Crazy Stupid Love. I hadn’t really heard about this movie (maybe it’s because I was overdosed on Ryan Gosling, seriously how many movies has he done lately?) but after watching it yesterday, I realized I definitely missed out.
Here’s the basic premise. Steve Carell (a la Dan in Real Life not Anchorman) and his wife Julianne Moore end up deciding to get a divorce because Moore cheated on her husband with Kevin Bacon. Carell then meets the always charismatic Ryan Gosling, who teaches him how to pick up women. Imagine an indie-film version of Hitch, minus Paul Blart and the Fresh Prince. Although the first half of the movie is pretty similar, the ending of this movie is pretty unique. Things come together in a pretty interesting way (and one that I didn’t see coming).
Who shines? Both Carell and Gosling play their parts perfectly, though there’s nothing unique about these performances. Gosling is a charming womanizer, which is a little less romantic than his other notable performances, but it still seems to come naturally. And Carell calls back to more dramatic performances such as Dan in Real Life and Little Miss Sunshine. I loved both of those movies, so I’m not saying this is a bad thing. It’s nice to see some emotion from the usually standout funnyman.
The most dynamic lovestory in this tale (for me, anyways) was a one-sided crush from Carell’s 13-year-old son, who is madly in love with his 17-year-old babysitter. However, the babysitter is in love with Steve Carell. This movie should have been called Crazy
Stupid Love Triangle. The little dude is such a fighter though, you can’t help but root for him.
What doesn’t work? Most of the supporting cast is like… meh. Julianne Moore, Kevin Bacon, and even Emma Stone are just there. Nothing spectacular about them. Emma Stone does have that quirky nerdy thing going on, but there’s only really one scene that capitalizes on that (but that scene, which is between her and Gosling, is one of the more memorable ones).

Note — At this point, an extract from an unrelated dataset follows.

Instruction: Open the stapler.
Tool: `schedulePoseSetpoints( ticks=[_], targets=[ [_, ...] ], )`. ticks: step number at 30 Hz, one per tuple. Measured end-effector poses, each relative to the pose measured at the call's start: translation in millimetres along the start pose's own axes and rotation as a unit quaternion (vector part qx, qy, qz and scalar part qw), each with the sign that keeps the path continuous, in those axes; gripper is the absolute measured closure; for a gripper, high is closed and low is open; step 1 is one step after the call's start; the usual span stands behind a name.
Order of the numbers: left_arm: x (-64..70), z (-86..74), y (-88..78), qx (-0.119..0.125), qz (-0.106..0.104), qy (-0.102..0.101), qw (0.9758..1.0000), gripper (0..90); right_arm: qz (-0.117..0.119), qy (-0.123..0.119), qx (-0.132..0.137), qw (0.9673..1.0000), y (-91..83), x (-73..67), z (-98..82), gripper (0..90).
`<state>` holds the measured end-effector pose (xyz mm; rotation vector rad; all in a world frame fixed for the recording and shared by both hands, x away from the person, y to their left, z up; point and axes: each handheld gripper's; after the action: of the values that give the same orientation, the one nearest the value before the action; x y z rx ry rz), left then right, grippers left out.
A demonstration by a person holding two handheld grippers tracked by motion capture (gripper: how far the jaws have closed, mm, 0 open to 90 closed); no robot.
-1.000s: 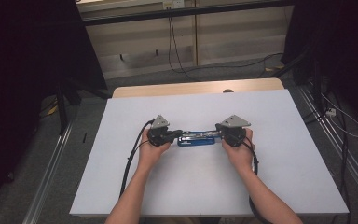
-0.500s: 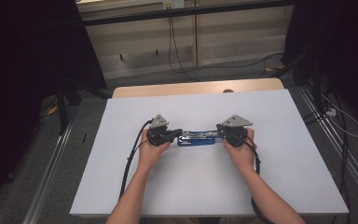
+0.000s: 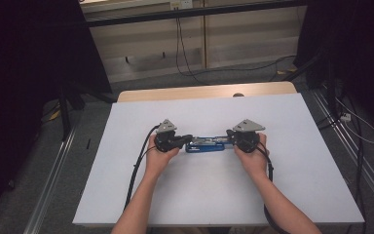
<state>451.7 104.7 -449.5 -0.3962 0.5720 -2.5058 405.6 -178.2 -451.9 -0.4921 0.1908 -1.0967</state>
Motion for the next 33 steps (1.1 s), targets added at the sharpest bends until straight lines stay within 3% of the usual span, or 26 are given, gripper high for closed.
schedulePoseSetpoints(
  ticks=[5, 13, 16, 30, 33],
  targets=[
    [1.6, 2.2, -2.0, 0.003, -0.007, -0.003, 1.0, 88.4, 0.007, 0.005, 0.006, 0.9999, -4.5, 3.5, 2.6, 90.0],
    [5.1, 6.4, -8.6, 0.009, -0.009, -0.013, 0.9998, 78.7, 0.028, 0.013, 0.012, 0.9994, -15.8, 8.0, 6.0, 90.0],
    [6.3, 7.9, -10.6, 0.007, -0.006, -0.017, 0.9998, 72.5, 0.033, 0.015, 0.012, 0.9993, -21.6, 10.0, 5.3, 86.1],
    [13.2, 12.4, -19.3, 0.001, -0.002, -0.022, 0.9998, 58.6, 0.052, 0.026, 0.016, 0.9982, -50.3, 18.1, -4.1, 71.0],
    [14.7, 13.0, -20.8, -0.005, 0.003, -0.023, 0.9997, 52.3, 0.056, 0.025, 0.013, 0.998, -55.6, 18.4, -6.0, 63.7]
  ],
)
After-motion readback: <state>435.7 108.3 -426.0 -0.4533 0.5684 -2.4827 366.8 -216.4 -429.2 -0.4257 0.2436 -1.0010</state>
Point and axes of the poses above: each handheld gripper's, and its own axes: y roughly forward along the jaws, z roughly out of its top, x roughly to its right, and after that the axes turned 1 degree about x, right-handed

This movie is really held up by Carell and Gosling, so it feels like everyone else got put on the backburner. Julianne Moore made zero progress as a character.
Overall: It’s an enjoyable movie. It’s touching, it’s funny, it makes you think about love and what you’re willing to fight for. At the end of the movie though, it leaves you with a bit of an aftertaste that isn’t completely fulfilling (which is the fault of the indie genre in general). Yes, we’ve thought about deep things but sometimes we just want a happy ending.
I’m giving the movie four stars. Carell and Gosling really do have some chemistry, both independently and together. The movie also takes a tried formula and spins it on its head. It’s worth a watch but I know it won’t be up everyone’s alley, which is why it gets 4 stars.